## WHAT TO DO:
Could you restate the data word for word and drop the pictures?

Dataset items
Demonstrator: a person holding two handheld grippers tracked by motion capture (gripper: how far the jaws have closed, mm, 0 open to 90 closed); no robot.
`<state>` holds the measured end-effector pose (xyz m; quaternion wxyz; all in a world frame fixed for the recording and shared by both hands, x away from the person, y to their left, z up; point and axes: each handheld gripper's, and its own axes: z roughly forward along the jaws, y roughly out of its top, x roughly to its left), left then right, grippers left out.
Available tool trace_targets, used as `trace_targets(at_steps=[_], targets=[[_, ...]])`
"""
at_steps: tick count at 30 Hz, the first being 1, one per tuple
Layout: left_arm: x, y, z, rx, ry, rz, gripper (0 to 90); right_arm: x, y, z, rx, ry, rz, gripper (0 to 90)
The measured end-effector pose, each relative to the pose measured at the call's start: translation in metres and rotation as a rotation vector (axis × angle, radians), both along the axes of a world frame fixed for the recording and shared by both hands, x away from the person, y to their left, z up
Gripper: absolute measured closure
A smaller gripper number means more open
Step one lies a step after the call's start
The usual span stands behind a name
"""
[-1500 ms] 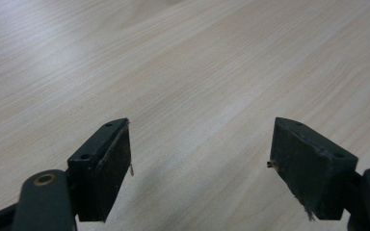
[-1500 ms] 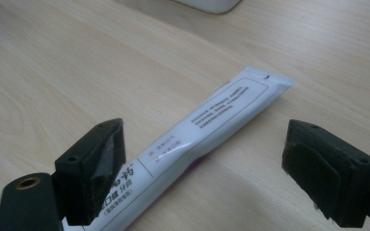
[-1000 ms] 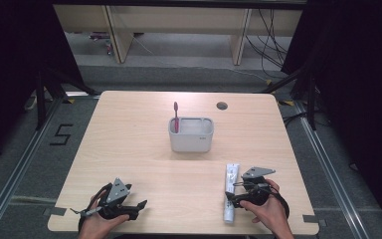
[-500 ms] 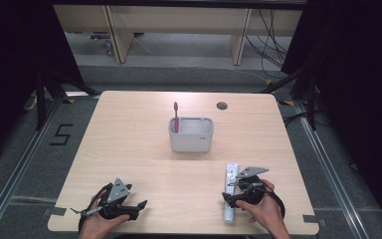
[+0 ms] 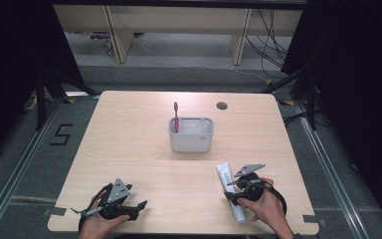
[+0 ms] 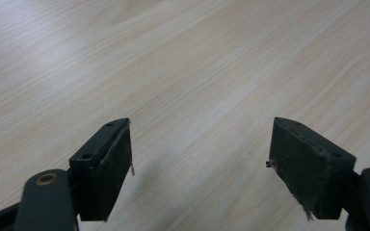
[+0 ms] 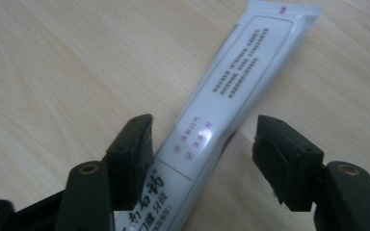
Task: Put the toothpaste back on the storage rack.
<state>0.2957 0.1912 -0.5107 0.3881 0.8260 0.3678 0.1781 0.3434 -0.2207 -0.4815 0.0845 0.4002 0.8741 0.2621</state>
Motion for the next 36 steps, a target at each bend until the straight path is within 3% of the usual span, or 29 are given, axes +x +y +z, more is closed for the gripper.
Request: trace_targets(at_steps=[5,6,7,9,20,26,28,33,34,36], targets=[[0.000,-0.001,-0.001,-0.008,-0.001,-0.004,22.5,0.003,0.003,0.002,-0.034,0.028,0.030,48.4],[0.000,-0.001,-0.001,-0.008,-0.001,-0.004,22.5,0.003,0.003,0.002,-0.034,0.028,0.030,48.4],[0.000,-0.001,-0.001,-0.008,-0.003,-0.003,22.6,0.005,0.006,0.001,-0.040,0.056,0.008,49.6],[0.000,0.000,-0.001,0.000,-0.003,-0.005,22.6,0.008,0.006,0.001,-0.055,0.047,0.050,50.7],[-0.001,-0.001,0.000,0.003,-0.002,-0.016,22.6,0.015,0.014,0.006,-0.118,0.085,0.121,56.8],[0.000,-0.001,-0.001,-0.002,-0.006,-0.019,22.6,0.017,0.015,0.006,-0.146,0.096,0.143,58.7],[0.000,0.000,0.002,0.025,-0.001,-0.025,22.6,0.019,0.015,0.005,-0.153,0.111,0.143,58.8],[0.000,-0.001,0.000,-0.007,-0.006,-0.007,22.6,0.020,0.017,0.004,-0.173,0.114,0.152,59.5],[0.000,-0.001,0.001,0.003,-0.005,-0.008,22.6,0.020,0.018,0.004,-0.174,0.130,0.137,59.8],[0.000,0.000,0.001,0.017,-0.001,-0.020,22.6,0.021,0.018,0.004,-0.185,0.117,0.153,60.5]])
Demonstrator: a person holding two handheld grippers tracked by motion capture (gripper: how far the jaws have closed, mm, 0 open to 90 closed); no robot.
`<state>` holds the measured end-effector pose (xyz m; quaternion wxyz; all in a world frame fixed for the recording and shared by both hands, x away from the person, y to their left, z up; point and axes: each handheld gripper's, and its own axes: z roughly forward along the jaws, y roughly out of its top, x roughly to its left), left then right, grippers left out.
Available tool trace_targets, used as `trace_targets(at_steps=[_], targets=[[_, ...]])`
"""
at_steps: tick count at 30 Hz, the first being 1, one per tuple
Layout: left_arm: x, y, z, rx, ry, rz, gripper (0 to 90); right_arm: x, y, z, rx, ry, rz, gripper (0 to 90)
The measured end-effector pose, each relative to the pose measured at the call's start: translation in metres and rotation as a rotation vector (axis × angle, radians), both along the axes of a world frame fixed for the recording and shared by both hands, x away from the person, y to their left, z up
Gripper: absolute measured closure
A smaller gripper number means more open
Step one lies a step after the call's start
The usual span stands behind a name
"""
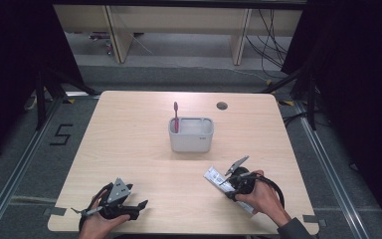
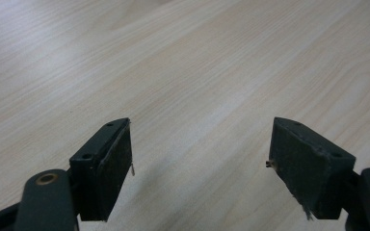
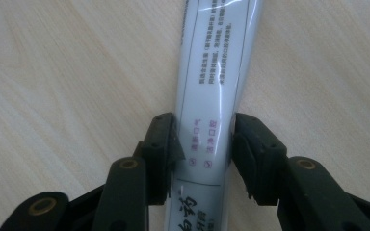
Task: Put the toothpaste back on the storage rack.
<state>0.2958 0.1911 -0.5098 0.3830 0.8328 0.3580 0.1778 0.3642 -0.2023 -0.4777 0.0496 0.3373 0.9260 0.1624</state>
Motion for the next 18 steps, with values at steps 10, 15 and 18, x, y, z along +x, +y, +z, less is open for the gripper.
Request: trace_targets(at_steps=[10,15,18], targets=[[0.0011,-0.0006,-0.0012,0.001,0.003,0.010,22.6,0.0002,0.0034,-0.0004,-0.030,0.017,0.008,62.3],[0.0017,-0.0002,-0.0026,-0.015,0.000,0.009,22.7,0.0017,0.0067,0.0008,-0.067,0.000,0.056,64.3],[0.0012,-0.0005,-0.0029,-0.013,0.005,0.006,22.7,0.0024,0.0077,0.0018,-0.081,0.007,0.061,64.9]])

## PROBLEM SOLUTION:
Demonstrator: a person holding two handheld grippers tracked by motion capture (gripper: how far the jaws have closed, mm, 0 open to 90 closed); no robot.
`<state>` holds the measured end-effector pose (xyz m; quaternion wxyz; all in a world frame fixed for the recording and shared by both hands, x away from the person, y to their left, z up; point and axes: each handheld gripper's, and its own axes: z roughly forward along the jaws, y roughly out of its top, x roughly to its left), left then right, grippers left out.
Available tool trace_targets, used as `trace_targets(at_steps=[_], targets=[[_, ...]])`
"""
at_steps: tick count at 30 Hz, the first being 1, one per tuple
Layout: left_arm: x, y, z, rx, ry, rz, gripper (0 to 90); right_arm: x, y, z, rx, ry, rz, gripper (0 to 90)
The measured end-effector pose, each relative to the pose measured at the call's start: translation in metres and rotation as a rotation vector (axis × angle, radians), both along the axes of a world frame fixed for the recording and shared by both hands, x away from the person, y to their left, z up
Gripper: absolute measured closure
A smaller gripper number means more open
Step one lies a step after the call's start
The usual span stands behind a name
"""
[-1500 ms] 
[-1500 ms] 
[-1000 ms] 
[-500 ms] 
[+0 ms] 
[+0 ms] 
[+0 ms] 
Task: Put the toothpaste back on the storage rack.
<state>0.2957 0.1912 -0.5107 0.3881 0.8260 0.3678 0.1781 0.3434 -0.2207 -0.4815 0.0845 0.4002 0.8741 0.2621</state>
Motion for the next 36 steps, a target at each bend until the straight path is within 3% of the usual span, or 29 are given, axes +x +y +z, more is closed for the gripper.
Request: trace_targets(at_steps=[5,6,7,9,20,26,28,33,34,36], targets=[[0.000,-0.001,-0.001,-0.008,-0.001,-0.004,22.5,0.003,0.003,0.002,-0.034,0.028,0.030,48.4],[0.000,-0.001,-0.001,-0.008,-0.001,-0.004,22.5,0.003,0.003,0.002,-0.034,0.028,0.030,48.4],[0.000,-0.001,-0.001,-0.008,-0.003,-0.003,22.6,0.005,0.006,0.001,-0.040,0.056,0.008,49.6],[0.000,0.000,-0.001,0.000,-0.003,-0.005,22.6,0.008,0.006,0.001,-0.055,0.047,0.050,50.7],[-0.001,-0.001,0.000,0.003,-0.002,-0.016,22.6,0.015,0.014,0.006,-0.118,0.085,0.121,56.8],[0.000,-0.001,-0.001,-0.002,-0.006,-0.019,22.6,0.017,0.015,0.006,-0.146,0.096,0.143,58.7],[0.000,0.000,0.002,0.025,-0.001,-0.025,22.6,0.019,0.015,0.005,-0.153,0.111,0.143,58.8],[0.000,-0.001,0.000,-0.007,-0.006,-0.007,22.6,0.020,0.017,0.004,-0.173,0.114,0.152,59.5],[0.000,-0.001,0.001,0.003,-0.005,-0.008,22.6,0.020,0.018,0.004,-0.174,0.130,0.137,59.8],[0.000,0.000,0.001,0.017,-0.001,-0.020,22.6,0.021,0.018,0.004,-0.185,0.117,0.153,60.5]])
Demonstrator: a person holding two handheld grippers tracked by motion capture (gripper: how far the jaws have closed, mm, 0 open to 90 closed); no robot.
`<state>` holds the measured end-effector pose (xyz m; quaternion wxyz; all in a world frame fixed for the recording and shared by both hands, x away from the person, y to their left, z up; point and axes: each handheld gripper's, and its own axes: z roughly forward along the jaws, y roughly out of its top, x roughly to its left), left then right, grippers left out.
Available tool trace_targets, used as `trace_targets(at_steps=[_], targets=[[_, ...]])`
"""
at_steps: tick count at 30 Hz, the first being 1, one per tuple
Layout: left_arm: x, y, z, rx, ry, rz, gripper (0 to 90); right_arm: x, y, z, rx, ry, rz, gripper (0 to 90)
The measured end-effector pose, each relative to the pose measured at the call's start: translation in metres and rotation as a rotation vector (axis × angle, radians), both along the axes of a world frame fixed for the recording and shared by both hands, x away from the person, y to their left, z up
Gripper: absolute measured closure
A smaller gripper number means more open
Step one lies a step after the call's start
The usual span stands behind a name
"""
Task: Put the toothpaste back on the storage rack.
<state>0.2958 0.1911 -0.5098 0.3830 0.8328 0.3580 0.1778 0.3642 -0.2023 -0.4777 0.0496 0.3373 0.9260 0.1624</state>
Motion for the next 18 steps, with values at steps 10, 15 and 18, x, y, z along +x, +y, +z, less is open for the gripper.
Request: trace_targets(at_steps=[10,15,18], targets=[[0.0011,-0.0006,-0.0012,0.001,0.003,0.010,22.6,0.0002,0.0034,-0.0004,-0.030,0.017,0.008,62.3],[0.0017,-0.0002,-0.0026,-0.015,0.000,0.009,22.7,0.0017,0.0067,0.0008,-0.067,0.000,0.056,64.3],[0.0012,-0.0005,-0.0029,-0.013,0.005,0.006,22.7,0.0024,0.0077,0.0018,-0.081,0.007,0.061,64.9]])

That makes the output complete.